1.08.2005

My life as an Insecure Freakshow

I have been home by myself all week. I had dinner with people in the house on Monday, went to my office for a couple hours Tuesday, went to the grocery store yesterday. And dealt with the Germans-cooking-meat-kitchen drama last night. Other than that I've been wandering the dark places of my mind. It's like a fun house back there, if I go in deep enough or spend enough time, all crazy mirrors and distortions. Little things seem huge, normal things turn ugly. I had a very anxious day spent knotted up with my insecurities. Then I wrote the post and took it down 3 hours later. Right before I went out for some of my wild single girl city fun.

A typical Friday night out in the city:
We didn't even get to see the comedy show because they changed the times and we got there too late. We had over-priced burritos next door to the club, then couldn't decide what to do next, go to the late show or meet Lacy at the bar. I told Barb and Kevo to decide because I didn't care. That decision discussion took some time. They almost flipped a coin for it. But Kevo really wanted to go to the bar to see Lacy because she is so *hot and adorable* and he thought he could get her to take him home. Even though Barbara told him that Lacy only went to that bar to flirt with Mary the bartender who already turned her down because she has a girlfriend. Kevo would not be discouraged.

Barbara didn't want to go to the bar because she knew she would have to smoke if she drank and she wants to quit and didn't want to spend 6 bucks on a pack for just one night's worth of smokes. She also wanted to laugh. Eventually they worked it out. We went to the bar near West 4th and she asked me if she could give me the pack of ciggys at the end of the night for me to give away or something. The rest of the night was pretty chill. We talked and caught up with each other's lives. After hearing about my troubles from the past semester, Kev suggested that "Maybe you just need a good lay." I laughed and agreed. He doesn't know about my celibacy-virginity thing and he's not someone who could respect it. He'd mock me until the end of time.

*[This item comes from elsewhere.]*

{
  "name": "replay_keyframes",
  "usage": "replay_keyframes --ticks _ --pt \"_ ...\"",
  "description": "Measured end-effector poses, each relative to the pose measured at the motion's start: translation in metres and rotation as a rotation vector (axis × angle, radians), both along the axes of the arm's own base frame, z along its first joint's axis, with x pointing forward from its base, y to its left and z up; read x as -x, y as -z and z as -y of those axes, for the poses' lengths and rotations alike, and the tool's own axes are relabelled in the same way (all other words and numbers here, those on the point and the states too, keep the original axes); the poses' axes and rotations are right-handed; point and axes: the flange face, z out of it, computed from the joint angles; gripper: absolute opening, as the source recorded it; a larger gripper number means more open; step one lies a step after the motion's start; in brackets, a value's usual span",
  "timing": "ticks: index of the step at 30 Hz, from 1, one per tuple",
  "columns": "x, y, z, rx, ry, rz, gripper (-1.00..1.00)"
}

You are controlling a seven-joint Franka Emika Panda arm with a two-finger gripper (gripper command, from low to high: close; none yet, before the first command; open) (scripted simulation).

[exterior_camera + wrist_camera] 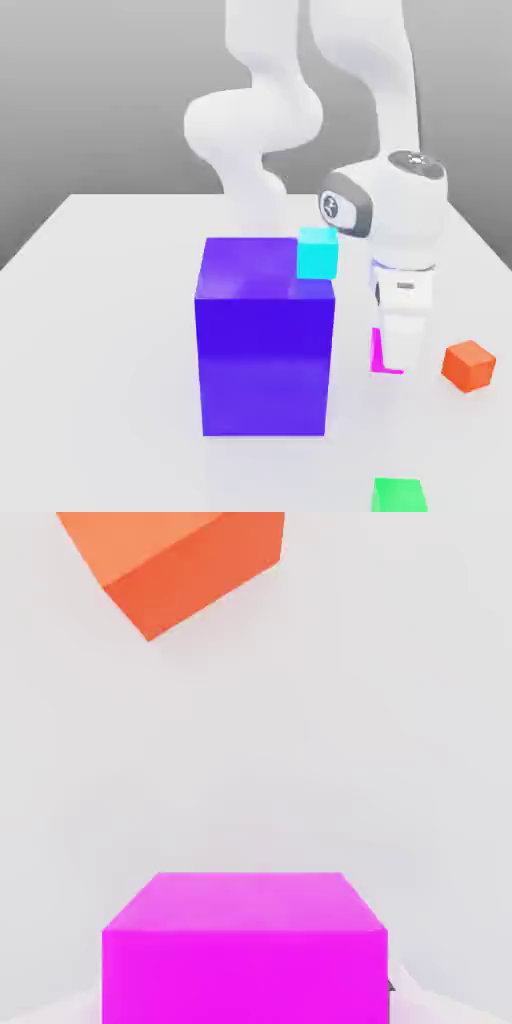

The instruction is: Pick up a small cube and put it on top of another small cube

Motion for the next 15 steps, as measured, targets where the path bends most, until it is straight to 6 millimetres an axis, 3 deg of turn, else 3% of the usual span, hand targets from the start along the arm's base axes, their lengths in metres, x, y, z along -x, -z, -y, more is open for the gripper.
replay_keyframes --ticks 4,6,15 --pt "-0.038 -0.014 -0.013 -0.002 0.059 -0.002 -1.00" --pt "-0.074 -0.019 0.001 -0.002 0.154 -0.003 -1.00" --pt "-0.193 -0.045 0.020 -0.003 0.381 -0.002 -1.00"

Around 2 a.m. the bar started clearing out. Freezing rain was falling outside. It didn't look like Kevo succeeded in hooking up with his target. Barb and I rescued her from his exclusive attentions about half an hour earlier. He tried until the bitter end, he wouldn't go to the subway with me because he wanted to wait to see her home. Silly boy. Lacy definitely did not succeed with her flirtations but the bartender worked her with lots of attention for the tips. Good times.

At 2:30ish I left by myself, I almost never have to walk to the subway alone when out with friends. On the way, a homeless man in the village asked me for change and when I said 'no' he said, "You're a very pretty lady. I'd like to get to know you. But I know that is impossible." This caused me to take the long way around to the subway. Despite the detour, he came down and saw me waiting in the station. He said, "Hi again pretty lady. That's ok. I still love you." I told him 'thank you.' While waiting 30 minutes for the train I ruminated on the class divisions in America and how I would have preferred to talk to the man, I don't like ignoring people that way. But I learned that I can't do that or they'll keep pushing trying to take more liberties with me. Sometimes they ask you out or might start touching you or talking for 30 minutes or the worst is when they follow you...yes, I am stupid enough to have learned that the hard way.

Please ignore the man behind the curtain, I mean, my irrational outbursts. Or not, that's ok too.